Why Adopt Older Dogs?
There are a number of reasons why an older dog is likely to be a better fit for a family than a puppy. Some of the more prevalent ones include:
Older dogs are more predictable. A puppy will develop both mentally and physically for a year or more, and will go through a number of changes. They require extensive socialization if they are to make well-rounded adult dogs later in life, and it isn’t always possible to tell what a dog will look like or how big he will be when he is still a puppy. Adult dogs fall into the “what you see is what you get” category, a reality that many people find reassuring.
They tend to be better behaved. Most dogs are considered seniors at around the age of seven, although size is a factor in longevity, as small dogs in general tend to outlive larger ones. By this age, most dogs are already housebroken, are proficient in basic obedience, and understand a fairly extensive vocabulary of spoken words. They tend to be far calmer in demeanor than a rambunctious puppy.
Older dogs adjust quickly. One of the great things about dogs is that they live in the moment, and are almost always ready for life’s next adventure. Therefore, an older dog is likely to settle into a new home more readily than will a puppy, who is likely to miss his litter mates and cry for them. Well-adjusted older dogs are generally philosophical about change.
What are the Risks of Adopting Older Dogs?
The risks associated with the adoption of older dogs are not as great as many people imagine, although there are some factors to consider. Many people fear the reason that an older dog ended up in a shelter. It should be a great relief to realize that, generally speaking, there is rarely something “wrong” with the dogs that are surrendered. Far more often, there is something wrong in the human’s life that surrendered the dog.
People develop allergies, have children, have to move to places that are not pet friendly, and lose jobs. These are but a few of the reasons someone might surrender a dog. There are two primary risks involved with the adoption of an older dog. One, older dogs are more prone to joint complaints such as arthritis. Like people, they tend to grow more stiff with age. Two, the fact that a dog is already several years old means that the person adopting him will not have as much time to spend with him as he might were he getting a puppy.
What must I ask about an Older Dog?
When Adopting Older Dogs, ask about the dog’s history. Try and get as much information as possible about him. Collect any available veterinary records, and ask about why the dog was placed into the rescue or shelter. Recognize the importance of a good “fit.” For example, a retired couple might choose to adopt a dog that was surrendered because it growled at twin toddlers that were permitted to climb on him.

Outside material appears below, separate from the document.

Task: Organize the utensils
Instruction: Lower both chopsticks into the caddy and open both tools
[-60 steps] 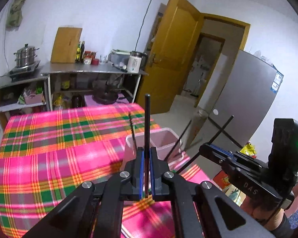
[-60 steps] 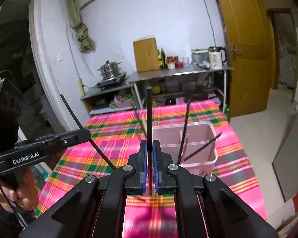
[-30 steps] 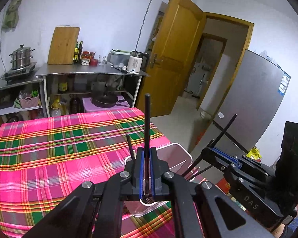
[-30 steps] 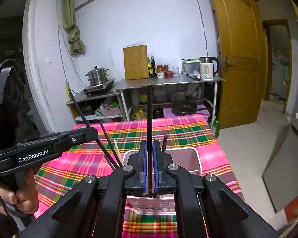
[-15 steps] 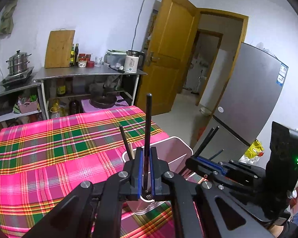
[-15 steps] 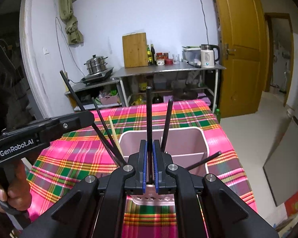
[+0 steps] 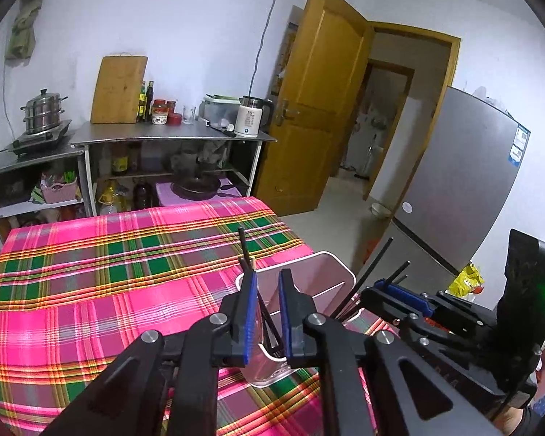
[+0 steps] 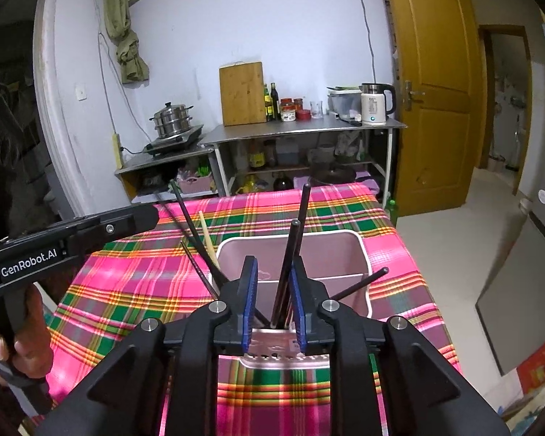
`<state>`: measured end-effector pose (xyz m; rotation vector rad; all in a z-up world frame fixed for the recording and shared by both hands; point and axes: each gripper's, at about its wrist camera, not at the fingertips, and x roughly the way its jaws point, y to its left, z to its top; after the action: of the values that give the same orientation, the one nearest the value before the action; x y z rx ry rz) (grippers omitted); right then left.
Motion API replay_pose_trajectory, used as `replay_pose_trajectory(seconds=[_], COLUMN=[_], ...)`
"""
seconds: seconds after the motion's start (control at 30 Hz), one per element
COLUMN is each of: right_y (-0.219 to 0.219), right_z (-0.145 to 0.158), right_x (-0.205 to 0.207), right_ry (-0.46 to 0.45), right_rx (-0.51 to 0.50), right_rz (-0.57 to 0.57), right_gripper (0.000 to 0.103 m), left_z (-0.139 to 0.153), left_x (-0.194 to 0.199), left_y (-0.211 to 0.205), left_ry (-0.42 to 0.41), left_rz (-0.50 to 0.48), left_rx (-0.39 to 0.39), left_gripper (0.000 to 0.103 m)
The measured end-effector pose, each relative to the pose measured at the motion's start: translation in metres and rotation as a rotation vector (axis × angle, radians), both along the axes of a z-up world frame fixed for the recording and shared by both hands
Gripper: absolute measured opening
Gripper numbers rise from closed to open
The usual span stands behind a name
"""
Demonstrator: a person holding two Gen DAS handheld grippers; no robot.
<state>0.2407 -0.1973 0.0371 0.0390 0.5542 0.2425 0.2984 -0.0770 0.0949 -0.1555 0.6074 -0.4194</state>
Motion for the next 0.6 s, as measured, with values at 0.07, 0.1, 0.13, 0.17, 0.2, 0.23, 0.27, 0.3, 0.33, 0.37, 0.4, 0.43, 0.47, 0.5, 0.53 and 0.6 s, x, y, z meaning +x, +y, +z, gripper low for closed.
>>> replay_pose_trajectory(seconds=[0.07, 0.1, 0.13, 0.17, 0.2, 0.23, 0.27, 0.3, 0.33, 0.37, 0.4, 0.43, 0.47, 0.5, 0.53, 0.6], right_y=[-0.001, -0.001, -0.001, -0.001, -0.001, -0.001, 0.000, 0.001, 0.002, 0.003, 0.003, 0.006, 0.007, 0.007, 0.010, 0.014], right_z=[0.002, 0.003, 0.005, 0.005, 0.006, 0.007, 0.007, 0.007, 0.007, 0.006, 0.005, 0.004, 0.004, 0.003, 0.001, -0.001], right_x=[-0.006, -0.009, -0.012, -0.015, -0.017, -0.020, -0.024, -0.027, -0.030, -0.035, -0.038, -0.043, -0.046, -0.050, -0.055, -0.062], right_ry=[-0.009, -0.013, -0.016, -0.019, -0.021, -0.023, -0.025, -0.026, -0.027, -0.027, -0.028, -0.028, -0.029, -0.029, -0.027, -0.026], right_rx=[-0.001, -0.001, -0.001, -0.001, -0.001, -0.002, -0.002, -0.003, -0.004, -0.006, -0.007, -0.011, -0.012, -0.013, -0.016, -0.020], right_rz=[-0.003, -0.004, -0.004, -0.004, -0.004, -0.003, -0.002, -0.001, 0.001, 0.005, 0.008, 0.012, 0.016, 0.020, 0.026, 0.035], right_gripper=[0.020, 0.020, 0.020, 0.020, 0.021, 0.021, 0.021, 0.021, 0.021, 0.021, 0.021, 0.021, 0.021, 0.021, 0.021, 0.021], left_z=[0.002, 0.003, 0.004, 0.004, 0.004, 0.004, 0.003, 0.002, 0.001, 0.000, -0.002, -0.003, -0.005, -0.007, -0.008, -0.014], left_x=[-0.006, -0.009, -0.012, -0.016, -0.019, -0.023, -0.028, -0.033, -0.038, -0.043, -0.047, -0.051, -0.057, -0.061, -0.065, -0.074], left_y=[0.004, 0.006, 0.009, 0.011, 0.013, 0.015, 0.018, 0.019, 0.022, 0.024, 0.026, 0.028, 0.031, 0.033, 0.035, 0.040], left_ry=[-0.007, -0.010, -0.012, -0.014, -0.015, -0.016, -0.018, -0.020, -0.021, -0.020, -0.019, -0.019, -0.017, -0.014, -0.012, -0.004], left_rz=[0.004, 0.006, 0.009, 0.012, 0.014, 0.017, 0.020, 0.023, 0.028, 0.031, 0.033, 0.035, 0.041, 0.045, 0.049, 0.057], left_rx=[-0.002, -0.002, -0.003, -0.005, -0.006, -0.007, -0.007, -0.005, -0.002, -0.002, -0.003, -0.004, -0.003, -0.004, -0.005, -0.003], left_gripper=[0.011, 0.011, 0.011, 0.011, 0.011, 0.011, 0.011, 0.011, 0.011, 0.011, 0.011, 0.011, 0.011, 0.011, 0.011, 0.011])
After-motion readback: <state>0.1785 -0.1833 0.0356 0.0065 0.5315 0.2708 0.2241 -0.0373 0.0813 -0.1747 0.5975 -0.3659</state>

The information is good to know, but the dog is unlikely to encounter this sort of situation in his new home. The same is true of a dog that chased chickens on a farm who goes to a fenced yard in the suburbs. The information is worth filing away, but the circumstance isn’t one that’s likely to ever be a problem.

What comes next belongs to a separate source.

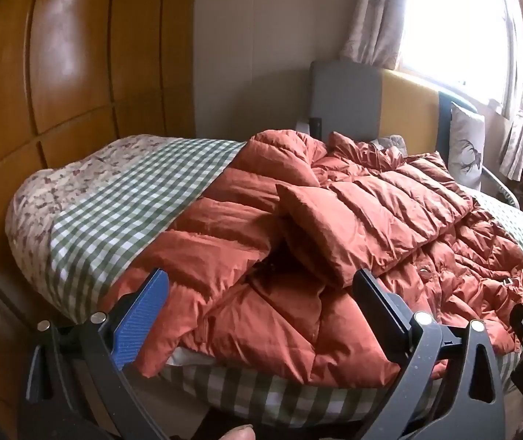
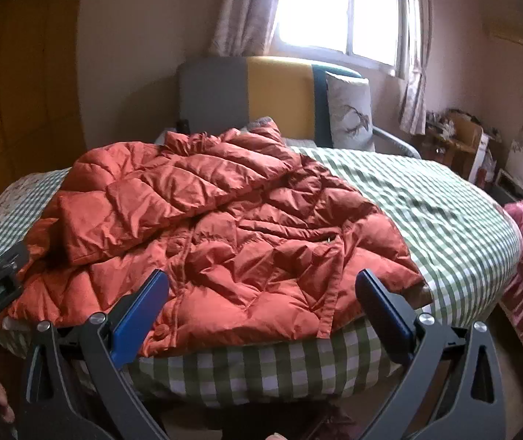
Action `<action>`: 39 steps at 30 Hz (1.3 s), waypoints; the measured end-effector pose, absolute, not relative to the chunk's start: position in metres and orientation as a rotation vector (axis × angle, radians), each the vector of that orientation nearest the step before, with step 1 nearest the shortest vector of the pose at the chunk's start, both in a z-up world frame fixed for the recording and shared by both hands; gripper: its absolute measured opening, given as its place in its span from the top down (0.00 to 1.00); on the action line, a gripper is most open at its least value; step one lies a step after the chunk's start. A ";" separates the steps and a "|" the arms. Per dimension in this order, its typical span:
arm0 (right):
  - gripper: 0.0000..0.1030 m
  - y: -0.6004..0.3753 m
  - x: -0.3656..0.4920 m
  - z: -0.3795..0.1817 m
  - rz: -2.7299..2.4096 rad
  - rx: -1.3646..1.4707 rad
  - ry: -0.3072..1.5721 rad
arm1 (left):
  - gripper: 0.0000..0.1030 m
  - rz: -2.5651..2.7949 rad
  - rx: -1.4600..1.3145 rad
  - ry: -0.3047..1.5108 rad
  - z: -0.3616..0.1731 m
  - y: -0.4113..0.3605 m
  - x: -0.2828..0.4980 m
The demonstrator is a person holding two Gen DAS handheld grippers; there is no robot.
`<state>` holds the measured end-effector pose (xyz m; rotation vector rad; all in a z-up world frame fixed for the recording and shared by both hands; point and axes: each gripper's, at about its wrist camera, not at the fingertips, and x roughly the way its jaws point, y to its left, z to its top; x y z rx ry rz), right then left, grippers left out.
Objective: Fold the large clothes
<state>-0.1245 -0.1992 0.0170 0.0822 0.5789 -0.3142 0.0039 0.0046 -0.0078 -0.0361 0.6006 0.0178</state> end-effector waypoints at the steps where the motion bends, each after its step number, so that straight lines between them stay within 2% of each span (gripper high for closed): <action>1: 0.02 -0.199 -0.126 0.018 -0.306 0.083 0.575 | 0.04 0.017 -0.036 0.601 -0.008 0.004 0.004; 19: 0.02 -0.184 -0.144 0.007 -0.164 0.052 0.602 | 0.04 0.001 -0.040 0.615 -0.013 0.002 0.005; 39: 0.02 -0.195 -0.127 0.009 -0.162 0.065 0.589 | 0.04 -0.001 -0.038 0.646 -0.024 0.005 0.008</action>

Old dogs have soul. They might have a few miles on them, and have no doubt had a range of life experiences that have helped them to mellow. Most people find that senior dogs are loving, attentive, and affectionate without being boisterous. They often seem to communicate a tremendous sense of gratitude to those who provide them with homes. Many people prefer adopting senior dogs to puppies, and say they are the most rewarding of all!